PCR of MIE-14v just to make sure that we can’t get a product from this sample, despite NanoDrop readings suggesting that there’s no DNA. Used both LABY and Euk primer sets. PCR set up is here. Anneal temp 50C.

Lane 1 – 100bp Ladder

Lane 2 – Euk

Lane 3 – Euk H2O

Lane 4 – Euk H2O

Lane 5 – Euk H2O

Lane 6 – LABY

Lane 7 – LABY H2O

Lane 8 – LABY H2O

Lane 9 – LABY H2O

Lane 10 – 100bp Ladder

Results: Nothing, as expected. Need to devise a new method of isolating gDNA from these “problem” isolates.

Set up PCRs on:

MIE-14y

VNTc-1.2-C1/G10

Used Euk A/B and LABY A/Y primers. Anneal temp 50C. PCR set up is here.
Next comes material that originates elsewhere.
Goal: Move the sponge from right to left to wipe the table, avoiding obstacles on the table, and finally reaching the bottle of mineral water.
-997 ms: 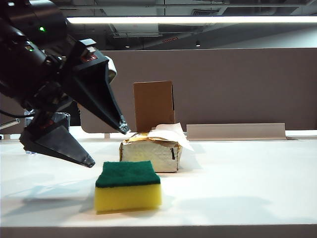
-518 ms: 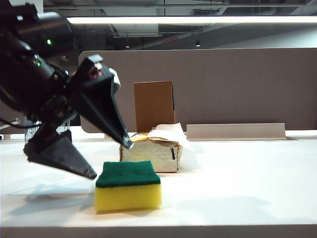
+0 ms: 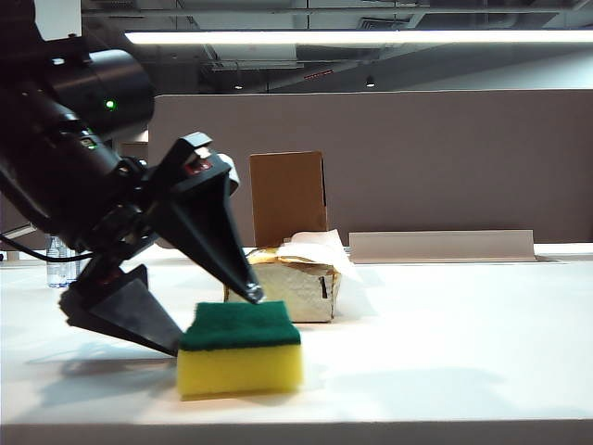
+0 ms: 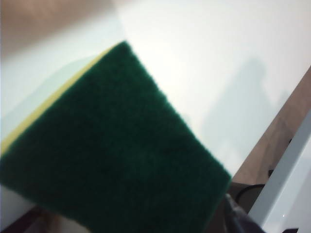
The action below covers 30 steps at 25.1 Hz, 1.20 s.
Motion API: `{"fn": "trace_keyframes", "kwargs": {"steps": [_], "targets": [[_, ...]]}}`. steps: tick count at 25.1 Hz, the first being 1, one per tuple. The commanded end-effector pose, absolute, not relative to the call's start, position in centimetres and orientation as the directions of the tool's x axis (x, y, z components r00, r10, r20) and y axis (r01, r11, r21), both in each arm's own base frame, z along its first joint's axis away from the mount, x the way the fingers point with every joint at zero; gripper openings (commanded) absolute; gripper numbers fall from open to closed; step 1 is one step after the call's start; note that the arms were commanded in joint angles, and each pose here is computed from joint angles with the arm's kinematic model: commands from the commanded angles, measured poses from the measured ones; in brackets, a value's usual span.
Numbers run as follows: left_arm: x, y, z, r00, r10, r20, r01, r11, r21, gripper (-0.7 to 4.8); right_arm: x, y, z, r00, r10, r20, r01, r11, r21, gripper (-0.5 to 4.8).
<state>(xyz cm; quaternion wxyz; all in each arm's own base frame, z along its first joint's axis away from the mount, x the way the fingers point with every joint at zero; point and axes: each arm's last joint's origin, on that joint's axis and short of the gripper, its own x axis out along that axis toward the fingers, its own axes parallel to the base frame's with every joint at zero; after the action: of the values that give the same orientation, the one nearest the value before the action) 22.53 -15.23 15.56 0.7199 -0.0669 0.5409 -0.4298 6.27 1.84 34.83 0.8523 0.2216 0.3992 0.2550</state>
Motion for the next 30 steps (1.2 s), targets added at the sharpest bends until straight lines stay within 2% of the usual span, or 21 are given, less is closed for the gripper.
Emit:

NOTE: Due to the extremely low concentrations of gDNA from these two samples, I used a large amount of gDNA in the rxns. Check the PCR set up link for actual numbers.

Lane 1 – Hyperladder (5uL)

Lane 2 – VNTc-1.2-C1/G10 (Euk primers)

Lane 3 – MIE-14y (Euk primers)

Lane 4 – H2O (Euk primers)

Lane 5 – H2O (Euk primers)

Lane 6 – VNTc-1.2-C1/G10 (Laby primers)

Lane 7 – MIE-14y (Laby primers)

Lane 8 – H2O (Laby primers)

Lane 9 – H2O (Laby primers)

lane 10 – 100bp Ladder

Results: Nada. Probably because of low [gDNA], but could also be due to PCR inhibitors in the gDNA. Will retry using Amplitaq and less gDNA.
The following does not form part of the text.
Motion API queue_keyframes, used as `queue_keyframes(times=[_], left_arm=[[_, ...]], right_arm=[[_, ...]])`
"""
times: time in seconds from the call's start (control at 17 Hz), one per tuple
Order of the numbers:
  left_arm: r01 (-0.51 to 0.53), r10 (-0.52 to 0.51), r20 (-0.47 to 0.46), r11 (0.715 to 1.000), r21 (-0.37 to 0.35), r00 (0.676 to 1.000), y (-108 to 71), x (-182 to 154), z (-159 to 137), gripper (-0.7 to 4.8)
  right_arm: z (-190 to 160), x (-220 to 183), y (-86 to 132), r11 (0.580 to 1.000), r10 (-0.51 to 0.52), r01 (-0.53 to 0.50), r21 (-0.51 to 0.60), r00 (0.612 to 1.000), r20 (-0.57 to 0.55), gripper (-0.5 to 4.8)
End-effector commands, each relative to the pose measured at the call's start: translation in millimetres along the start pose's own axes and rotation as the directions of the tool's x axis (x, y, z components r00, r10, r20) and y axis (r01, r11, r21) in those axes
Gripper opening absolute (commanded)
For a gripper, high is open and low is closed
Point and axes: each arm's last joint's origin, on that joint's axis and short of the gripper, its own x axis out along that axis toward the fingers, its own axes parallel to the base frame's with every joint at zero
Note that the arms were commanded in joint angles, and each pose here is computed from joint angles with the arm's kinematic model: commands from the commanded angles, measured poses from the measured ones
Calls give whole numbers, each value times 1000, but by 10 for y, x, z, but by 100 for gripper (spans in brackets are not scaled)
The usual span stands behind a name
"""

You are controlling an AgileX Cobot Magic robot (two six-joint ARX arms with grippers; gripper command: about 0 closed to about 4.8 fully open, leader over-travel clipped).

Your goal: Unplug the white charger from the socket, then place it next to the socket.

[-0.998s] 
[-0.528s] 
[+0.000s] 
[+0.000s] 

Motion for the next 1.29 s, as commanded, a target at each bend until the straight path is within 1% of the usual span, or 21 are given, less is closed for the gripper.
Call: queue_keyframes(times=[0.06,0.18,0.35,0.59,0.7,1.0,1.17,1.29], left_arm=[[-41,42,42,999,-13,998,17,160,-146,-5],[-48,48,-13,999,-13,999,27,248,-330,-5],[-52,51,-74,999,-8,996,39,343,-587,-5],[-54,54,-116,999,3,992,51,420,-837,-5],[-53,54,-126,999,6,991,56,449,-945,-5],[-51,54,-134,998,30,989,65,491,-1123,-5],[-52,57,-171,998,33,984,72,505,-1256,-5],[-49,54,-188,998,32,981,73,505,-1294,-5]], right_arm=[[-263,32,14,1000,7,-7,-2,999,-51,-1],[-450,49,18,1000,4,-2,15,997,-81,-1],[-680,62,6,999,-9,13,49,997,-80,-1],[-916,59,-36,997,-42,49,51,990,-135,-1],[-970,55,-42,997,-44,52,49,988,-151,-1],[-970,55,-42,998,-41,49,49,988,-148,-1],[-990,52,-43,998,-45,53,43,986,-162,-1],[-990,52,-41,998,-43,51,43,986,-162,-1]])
Steven had me re-PCR the old Dungan isolates with the new EukA/B primers. Anneal temp 50C. PCR set up here (bottom half of sheet) .
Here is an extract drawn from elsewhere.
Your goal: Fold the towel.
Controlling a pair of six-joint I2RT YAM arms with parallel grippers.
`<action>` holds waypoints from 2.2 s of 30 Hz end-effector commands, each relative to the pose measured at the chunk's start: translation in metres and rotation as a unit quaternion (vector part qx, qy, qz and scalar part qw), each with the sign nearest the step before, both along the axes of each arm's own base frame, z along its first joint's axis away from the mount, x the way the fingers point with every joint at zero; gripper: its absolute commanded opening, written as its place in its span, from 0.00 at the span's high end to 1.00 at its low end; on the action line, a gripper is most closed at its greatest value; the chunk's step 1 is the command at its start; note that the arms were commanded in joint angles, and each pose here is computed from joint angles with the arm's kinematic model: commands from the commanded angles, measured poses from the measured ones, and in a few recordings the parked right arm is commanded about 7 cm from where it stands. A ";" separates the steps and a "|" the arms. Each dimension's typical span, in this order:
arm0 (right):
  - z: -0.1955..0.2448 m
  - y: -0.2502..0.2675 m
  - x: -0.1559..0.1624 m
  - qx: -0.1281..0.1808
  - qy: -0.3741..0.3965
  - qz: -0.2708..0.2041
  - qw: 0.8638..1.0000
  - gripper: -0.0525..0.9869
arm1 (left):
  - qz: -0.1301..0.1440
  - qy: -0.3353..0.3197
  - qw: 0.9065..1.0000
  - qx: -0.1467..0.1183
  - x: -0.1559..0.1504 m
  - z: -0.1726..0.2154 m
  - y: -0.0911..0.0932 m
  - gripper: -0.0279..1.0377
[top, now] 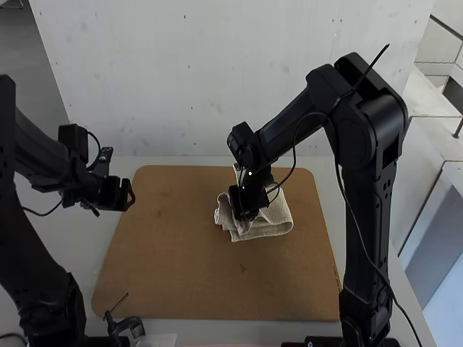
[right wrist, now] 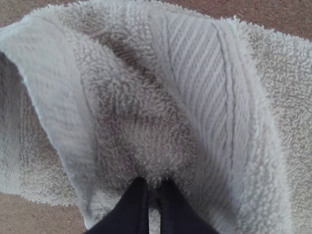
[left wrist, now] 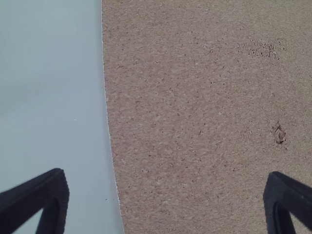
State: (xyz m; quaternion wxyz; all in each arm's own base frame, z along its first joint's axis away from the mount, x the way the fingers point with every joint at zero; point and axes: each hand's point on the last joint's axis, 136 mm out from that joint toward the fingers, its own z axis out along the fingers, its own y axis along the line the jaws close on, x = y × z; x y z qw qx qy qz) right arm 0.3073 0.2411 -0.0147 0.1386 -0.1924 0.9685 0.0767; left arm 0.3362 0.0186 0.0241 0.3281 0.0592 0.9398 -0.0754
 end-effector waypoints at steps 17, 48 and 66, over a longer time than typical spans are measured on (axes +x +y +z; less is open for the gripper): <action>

NOTE: Sample #30 was not in the rack of tubes that Steven gave to me.

Results:

Did PCR with new Euk primers designed by Steven. Should be one step higher taxonomically. PCR set up is here. Aneal temp 50C.

Lane 1 – Hyperladder

Lane 2 – 19t

Lane 4 – 13t

Lane 6 – 17t

Lane 7 – 100bp ladder

Lane 8 – 1.5t

Lane 10 – 1.2t

Lane 11 – Hyperladder

Lane 12 – 11t

Lane 14 – H5

Lane 15 – 100bp ladder

Lane 16 – 12t

Lane 18 – H2O

Lane 19 – H2O

Laen 20 – Hyperladder

Results: The new EukA/B primers worked wonderfully. The brightest band in each lane was excised and purified using Millipore DA spin columns. These will be stored and sequenced at a later date.